There is one distinct difference between the Language of Shapes of 2014 and the Language of Shapes of today, and that is Patrick Mackay. Patrick Mackay has been welcomed into the LoS fold as guitarist extraordinaire and his contribution is immediately heard on opening track “Push Hard and Swallow”. This new track, if an indication as to future musical directions, is quite promising indeed. Not losing any of the band’s immediacy, the track has a vitality and urgency to it that carries you along. With Mackay adding more nuance than melody, he helps to build up the vocals of singer/multi-instrumentalist Tristram Burden and singer/mandolin player J.E. Seuk. As usual, the rhythm section of Courtland Miles and Bobby Goldberg add both depth and a solid backbone that steadies the songs delicate and immediate nature.

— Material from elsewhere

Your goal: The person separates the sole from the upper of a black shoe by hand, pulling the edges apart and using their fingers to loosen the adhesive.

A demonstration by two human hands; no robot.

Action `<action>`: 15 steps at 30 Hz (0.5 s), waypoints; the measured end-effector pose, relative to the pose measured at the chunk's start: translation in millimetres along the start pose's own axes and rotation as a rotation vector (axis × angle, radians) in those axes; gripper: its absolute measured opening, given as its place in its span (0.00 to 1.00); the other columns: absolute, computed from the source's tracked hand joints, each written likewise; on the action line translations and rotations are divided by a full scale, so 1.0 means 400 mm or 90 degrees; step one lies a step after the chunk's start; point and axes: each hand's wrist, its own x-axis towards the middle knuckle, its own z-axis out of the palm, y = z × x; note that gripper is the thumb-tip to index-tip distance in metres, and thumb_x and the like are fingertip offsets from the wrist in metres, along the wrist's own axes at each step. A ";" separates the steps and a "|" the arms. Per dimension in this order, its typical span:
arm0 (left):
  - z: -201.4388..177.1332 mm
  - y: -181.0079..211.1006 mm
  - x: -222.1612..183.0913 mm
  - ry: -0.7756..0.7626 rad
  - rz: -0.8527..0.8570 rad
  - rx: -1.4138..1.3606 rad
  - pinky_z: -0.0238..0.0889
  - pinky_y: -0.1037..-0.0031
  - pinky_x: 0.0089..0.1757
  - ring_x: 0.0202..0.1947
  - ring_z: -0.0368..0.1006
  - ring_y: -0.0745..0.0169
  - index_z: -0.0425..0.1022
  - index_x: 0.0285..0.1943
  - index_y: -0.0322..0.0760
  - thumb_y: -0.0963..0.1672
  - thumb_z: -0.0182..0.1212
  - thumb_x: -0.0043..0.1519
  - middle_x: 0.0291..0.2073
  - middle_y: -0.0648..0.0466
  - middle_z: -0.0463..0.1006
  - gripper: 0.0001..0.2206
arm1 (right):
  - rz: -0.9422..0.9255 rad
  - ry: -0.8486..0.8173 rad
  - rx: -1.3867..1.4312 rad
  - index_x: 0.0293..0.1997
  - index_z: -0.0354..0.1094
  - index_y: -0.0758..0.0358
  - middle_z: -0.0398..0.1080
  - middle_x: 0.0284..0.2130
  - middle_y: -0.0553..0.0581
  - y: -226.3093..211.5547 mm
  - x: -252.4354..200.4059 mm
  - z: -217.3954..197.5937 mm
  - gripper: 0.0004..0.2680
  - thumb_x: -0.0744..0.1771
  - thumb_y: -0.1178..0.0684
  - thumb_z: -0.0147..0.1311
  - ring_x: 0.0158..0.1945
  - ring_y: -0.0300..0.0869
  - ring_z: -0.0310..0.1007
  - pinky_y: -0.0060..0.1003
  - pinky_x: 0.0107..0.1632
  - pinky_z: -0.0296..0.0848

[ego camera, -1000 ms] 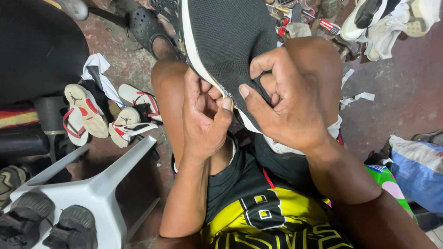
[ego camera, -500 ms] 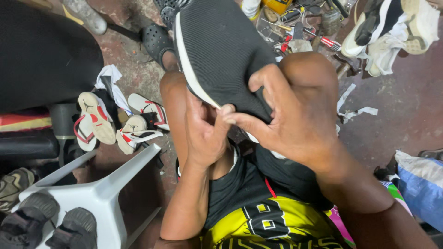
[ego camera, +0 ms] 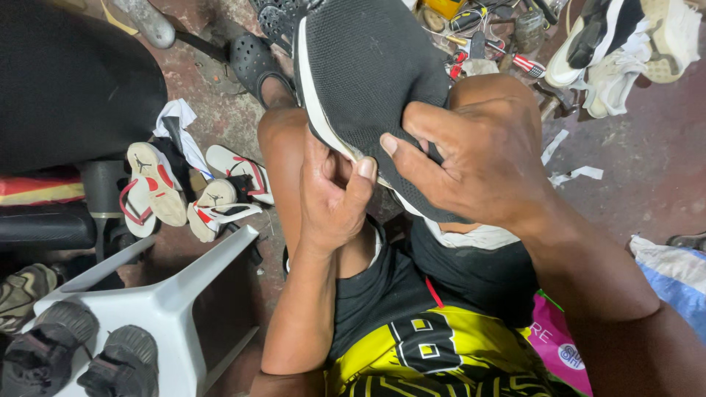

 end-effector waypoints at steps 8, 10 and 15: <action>0.001 -0.005 0.015 0.039 0.005 -0.019 0.60 0.80 0.59 0.57 0.65 0.72 0.50 0.77 0.28 0.42 0.54 0.73 0.62 0.51 0.67 0.26 | 0.030 -0.026 0.033 0.23 0.60 0.62 0.54 0.13 0.55 0.028 0.032 0.005 0.18 0.69 0.48 0.65 0.16 0.45 0.55 0.42 0.24 0.50; -0.006 -0.003 0.025 0.049 0.016 0.024 0.59 0.80 0.62 0.60 0.65 0.72 0.52 0.76 0.28 0.43 0.54 0.72 0.64 0.52 0.67 0.25 | 0.024 -0.035 0.006 0.23 0.63 0.61 0.53 0.11 0.55 0.007 0.044 0.001 0.16 0.68 0.47 0.65 0.15 0.46 0.55 0.44 0.24 0.51; -0.015 0.011 0.001 0.066 0.018 0.077 0.64 0.82 0.52 0.50 0.67 0.73 0.51 0.76 0.29 0.45 0.60 0.71 0.56 0.54 0.67 0.29 | -0.015 -0.001 -0.123 0.26 0.65 0.63 0.58 0.10 0.54 -0.061 0.063 -0.032 0.20 0.62 0.34 0.67 0.14 0.49 0.61 0.44 0.24 0.58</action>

“Jaws of a Friend” and “Now We See The Dead”, off of Language of Shapes excellent 2012 debut have been given the LoS 2015 treatment. They both now possess a vastness and a big-eyed, existential melancholy to them thanks to three years of figuring how to properly set up room mics and the masterful use of reverb. The new versions of these LoS classics absolutely shine.
The band has not only developed their songwriting and musician skills, but they have become quite adept at making themselves sound damn good in the recorded realm as well. The fact that they record everything at home gives them the freedom to experiment and let things grow organically. Organic is an overused word at times, but in the case of Language of Shapes I feel it’s a perfect descriptor for these lovely souls. ThunderKryst EP is a perfect example of their organic and natural growth as artists. If it’s any indication as to what we have to look forward to in the future, then the future doesn’t look quite so bleak.